Entries taken from a collection:

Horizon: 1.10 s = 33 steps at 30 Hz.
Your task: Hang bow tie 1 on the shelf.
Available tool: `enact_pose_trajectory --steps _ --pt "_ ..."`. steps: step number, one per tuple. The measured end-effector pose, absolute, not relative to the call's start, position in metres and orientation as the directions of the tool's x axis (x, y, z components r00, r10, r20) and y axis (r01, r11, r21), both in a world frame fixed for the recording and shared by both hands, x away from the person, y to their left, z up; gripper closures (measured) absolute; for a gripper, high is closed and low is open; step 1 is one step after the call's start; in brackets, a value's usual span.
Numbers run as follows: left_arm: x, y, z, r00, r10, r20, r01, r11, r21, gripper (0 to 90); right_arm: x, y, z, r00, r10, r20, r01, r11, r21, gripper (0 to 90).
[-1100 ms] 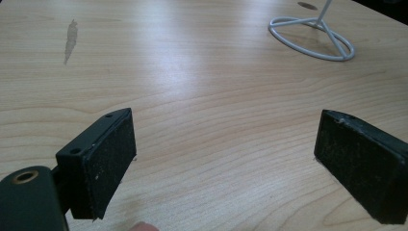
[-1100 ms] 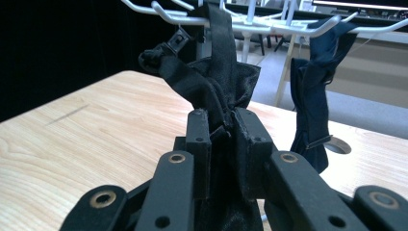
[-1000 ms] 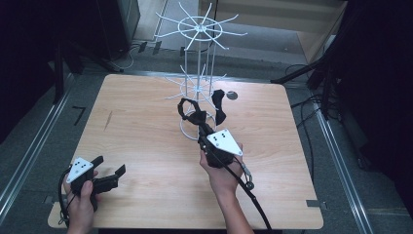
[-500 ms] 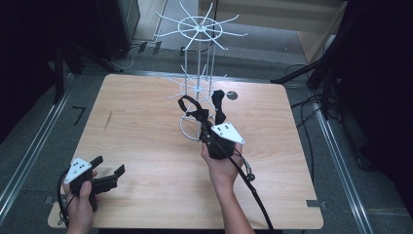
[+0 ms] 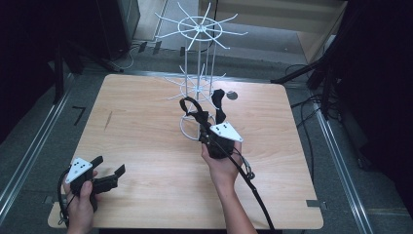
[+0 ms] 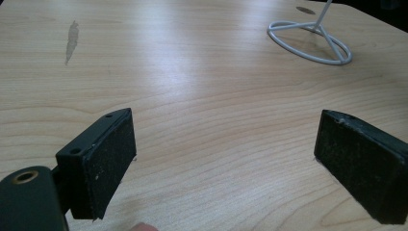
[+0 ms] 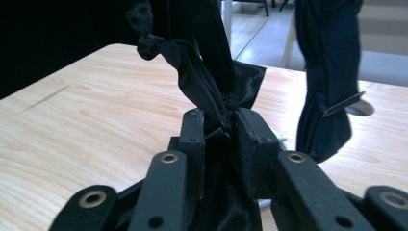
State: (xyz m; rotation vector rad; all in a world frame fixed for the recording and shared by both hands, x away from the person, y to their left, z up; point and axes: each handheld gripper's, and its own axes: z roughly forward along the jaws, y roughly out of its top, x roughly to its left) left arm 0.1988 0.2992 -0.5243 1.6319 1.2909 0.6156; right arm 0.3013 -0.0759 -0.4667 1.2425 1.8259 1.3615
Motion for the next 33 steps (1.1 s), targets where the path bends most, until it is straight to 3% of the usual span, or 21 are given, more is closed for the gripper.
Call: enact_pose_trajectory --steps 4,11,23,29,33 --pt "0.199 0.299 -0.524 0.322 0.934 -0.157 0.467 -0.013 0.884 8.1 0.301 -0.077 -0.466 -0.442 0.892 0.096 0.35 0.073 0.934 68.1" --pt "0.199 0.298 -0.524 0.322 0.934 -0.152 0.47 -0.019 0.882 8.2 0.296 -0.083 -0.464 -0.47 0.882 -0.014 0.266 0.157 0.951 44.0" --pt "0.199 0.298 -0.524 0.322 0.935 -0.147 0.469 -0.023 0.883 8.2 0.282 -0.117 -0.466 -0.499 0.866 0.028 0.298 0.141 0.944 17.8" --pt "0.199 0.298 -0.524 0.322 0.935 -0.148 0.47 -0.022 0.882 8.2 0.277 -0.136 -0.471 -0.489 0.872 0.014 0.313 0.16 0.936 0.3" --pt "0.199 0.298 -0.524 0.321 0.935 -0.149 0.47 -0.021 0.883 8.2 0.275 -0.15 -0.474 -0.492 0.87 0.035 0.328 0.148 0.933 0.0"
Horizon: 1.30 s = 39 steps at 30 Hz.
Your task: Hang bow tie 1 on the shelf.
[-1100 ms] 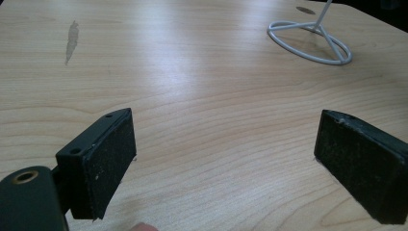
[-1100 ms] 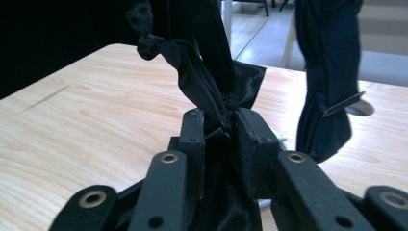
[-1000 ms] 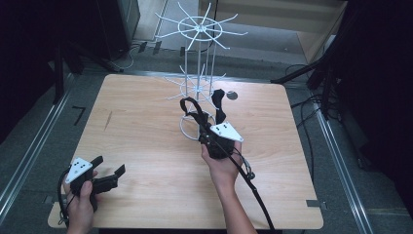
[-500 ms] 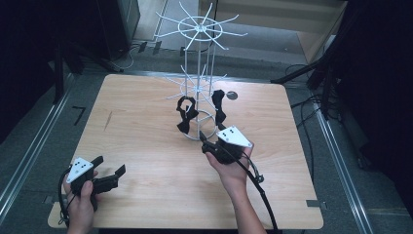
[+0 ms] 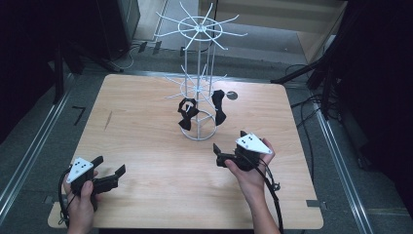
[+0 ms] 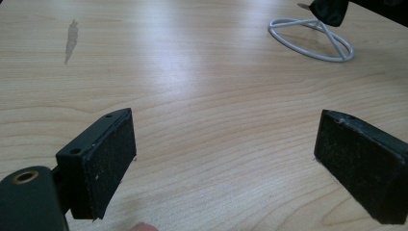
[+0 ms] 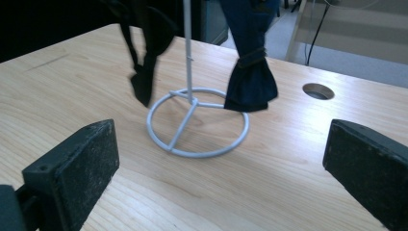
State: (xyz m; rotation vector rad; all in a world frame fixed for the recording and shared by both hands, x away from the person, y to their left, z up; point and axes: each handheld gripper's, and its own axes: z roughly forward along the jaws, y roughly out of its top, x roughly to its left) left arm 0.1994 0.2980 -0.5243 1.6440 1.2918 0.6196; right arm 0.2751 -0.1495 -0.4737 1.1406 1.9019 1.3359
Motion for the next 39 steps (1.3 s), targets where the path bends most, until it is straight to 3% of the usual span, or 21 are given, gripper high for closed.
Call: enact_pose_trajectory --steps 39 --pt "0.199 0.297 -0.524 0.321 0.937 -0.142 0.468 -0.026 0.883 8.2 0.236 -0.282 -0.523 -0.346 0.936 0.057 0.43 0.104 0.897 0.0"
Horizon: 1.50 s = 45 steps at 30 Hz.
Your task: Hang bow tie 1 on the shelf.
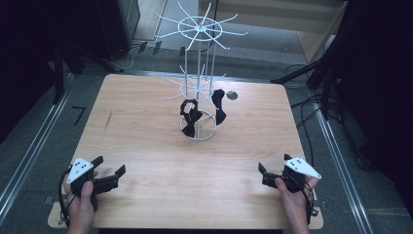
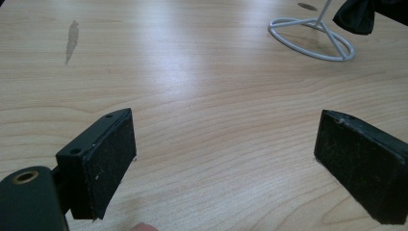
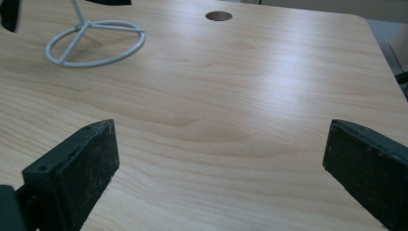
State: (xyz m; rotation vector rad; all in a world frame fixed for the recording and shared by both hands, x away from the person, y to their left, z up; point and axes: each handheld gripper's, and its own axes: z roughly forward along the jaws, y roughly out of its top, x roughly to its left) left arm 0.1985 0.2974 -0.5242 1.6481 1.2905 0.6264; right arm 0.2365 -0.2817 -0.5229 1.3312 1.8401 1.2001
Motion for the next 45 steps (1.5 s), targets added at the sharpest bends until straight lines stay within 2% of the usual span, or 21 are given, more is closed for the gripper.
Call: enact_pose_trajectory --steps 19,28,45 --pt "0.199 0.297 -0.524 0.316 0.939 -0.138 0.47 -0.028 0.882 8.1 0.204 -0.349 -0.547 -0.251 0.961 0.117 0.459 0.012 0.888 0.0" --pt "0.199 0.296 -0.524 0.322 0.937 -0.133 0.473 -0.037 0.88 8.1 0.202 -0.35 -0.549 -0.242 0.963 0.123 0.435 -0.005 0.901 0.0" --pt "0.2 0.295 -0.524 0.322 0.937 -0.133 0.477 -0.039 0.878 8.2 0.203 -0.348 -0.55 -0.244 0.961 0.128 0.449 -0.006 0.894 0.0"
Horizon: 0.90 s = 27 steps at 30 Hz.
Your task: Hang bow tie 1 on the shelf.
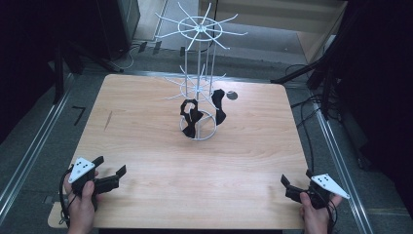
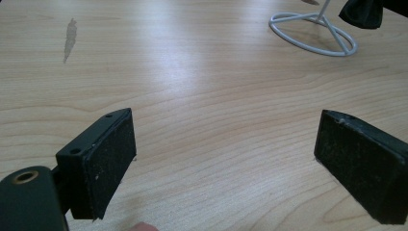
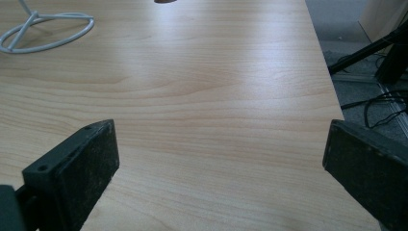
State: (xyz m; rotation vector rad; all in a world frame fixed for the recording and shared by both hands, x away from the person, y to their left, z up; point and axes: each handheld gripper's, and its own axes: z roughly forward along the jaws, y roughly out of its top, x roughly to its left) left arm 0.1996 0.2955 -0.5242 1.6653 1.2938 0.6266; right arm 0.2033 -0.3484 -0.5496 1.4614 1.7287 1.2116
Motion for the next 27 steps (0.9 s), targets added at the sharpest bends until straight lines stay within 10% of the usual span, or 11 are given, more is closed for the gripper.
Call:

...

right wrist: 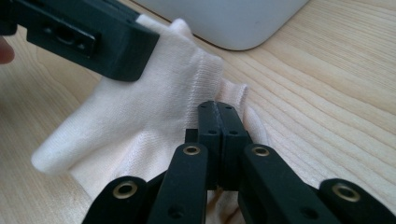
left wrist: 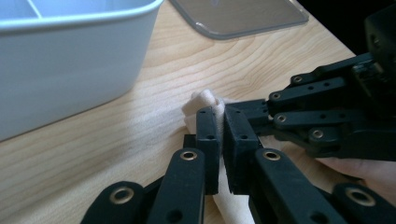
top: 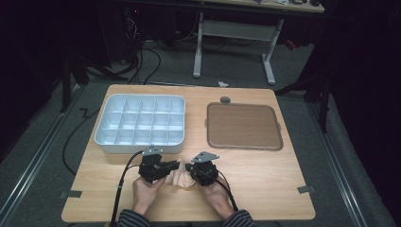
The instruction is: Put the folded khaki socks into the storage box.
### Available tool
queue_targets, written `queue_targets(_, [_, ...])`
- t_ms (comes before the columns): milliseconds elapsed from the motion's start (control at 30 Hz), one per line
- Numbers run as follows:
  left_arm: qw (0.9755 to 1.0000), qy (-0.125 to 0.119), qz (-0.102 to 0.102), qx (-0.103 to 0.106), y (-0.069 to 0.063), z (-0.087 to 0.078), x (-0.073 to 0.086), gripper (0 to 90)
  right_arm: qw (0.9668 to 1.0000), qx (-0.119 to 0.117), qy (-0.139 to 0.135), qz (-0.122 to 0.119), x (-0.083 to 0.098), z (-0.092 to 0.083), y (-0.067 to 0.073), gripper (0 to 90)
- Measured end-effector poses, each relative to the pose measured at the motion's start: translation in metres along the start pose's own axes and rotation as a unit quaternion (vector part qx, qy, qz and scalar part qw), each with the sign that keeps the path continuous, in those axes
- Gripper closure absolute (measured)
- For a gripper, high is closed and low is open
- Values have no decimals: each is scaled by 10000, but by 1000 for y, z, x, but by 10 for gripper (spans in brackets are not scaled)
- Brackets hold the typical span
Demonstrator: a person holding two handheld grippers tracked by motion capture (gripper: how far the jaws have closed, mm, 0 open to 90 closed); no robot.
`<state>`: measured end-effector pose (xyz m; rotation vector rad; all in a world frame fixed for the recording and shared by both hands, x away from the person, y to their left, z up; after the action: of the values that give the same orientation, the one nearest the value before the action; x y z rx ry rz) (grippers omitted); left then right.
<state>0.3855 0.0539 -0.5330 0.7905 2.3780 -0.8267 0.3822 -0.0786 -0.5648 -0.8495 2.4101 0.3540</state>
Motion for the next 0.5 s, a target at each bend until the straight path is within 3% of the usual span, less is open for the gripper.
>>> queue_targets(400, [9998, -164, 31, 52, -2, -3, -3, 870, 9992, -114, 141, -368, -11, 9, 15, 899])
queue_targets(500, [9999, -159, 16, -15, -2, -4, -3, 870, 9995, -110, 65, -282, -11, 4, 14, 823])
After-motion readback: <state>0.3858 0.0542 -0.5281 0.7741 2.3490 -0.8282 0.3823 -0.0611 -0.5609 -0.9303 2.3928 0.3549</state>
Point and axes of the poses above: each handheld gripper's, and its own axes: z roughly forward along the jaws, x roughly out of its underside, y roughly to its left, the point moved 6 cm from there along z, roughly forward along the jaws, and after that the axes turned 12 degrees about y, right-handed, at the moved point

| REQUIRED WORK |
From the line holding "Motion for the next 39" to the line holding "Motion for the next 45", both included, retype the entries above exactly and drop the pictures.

| RESULT FOR THIS EXERCISE |
Motion for the next 39 steps (1.3 s), targets where the path bends most, until it is straight to 3% of the usual span, or 21 are given, gripper high for closed.
Call: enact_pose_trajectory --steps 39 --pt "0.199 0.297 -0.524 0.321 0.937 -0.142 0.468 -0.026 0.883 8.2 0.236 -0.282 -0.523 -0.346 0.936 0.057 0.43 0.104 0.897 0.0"
Horizon: 1.50 s = 45 steps at 30 Hz.
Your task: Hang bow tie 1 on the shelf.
State: (xyz m; rotation vector rad; all in a world frame fixed for the recording and shared by both hands, x away from the person, y to their left, z up; point and axes: each handheld gripper's, and its own axes: z roughly forward along the jaws, y roughly out of its top, x roughly to its left) left arm 0.1985 0.2974 -0.5242 1.6481 1.2905 0.6264; right arm 0.2365 -0.2817 -0.5229 1.3312 1.8401 1.2001
Motion for the next 45 steps (1.5 s), targets added at the sharpest bends until straight lines stay within 2% of the usual span, or 21 are given, more is closed for the gripper.

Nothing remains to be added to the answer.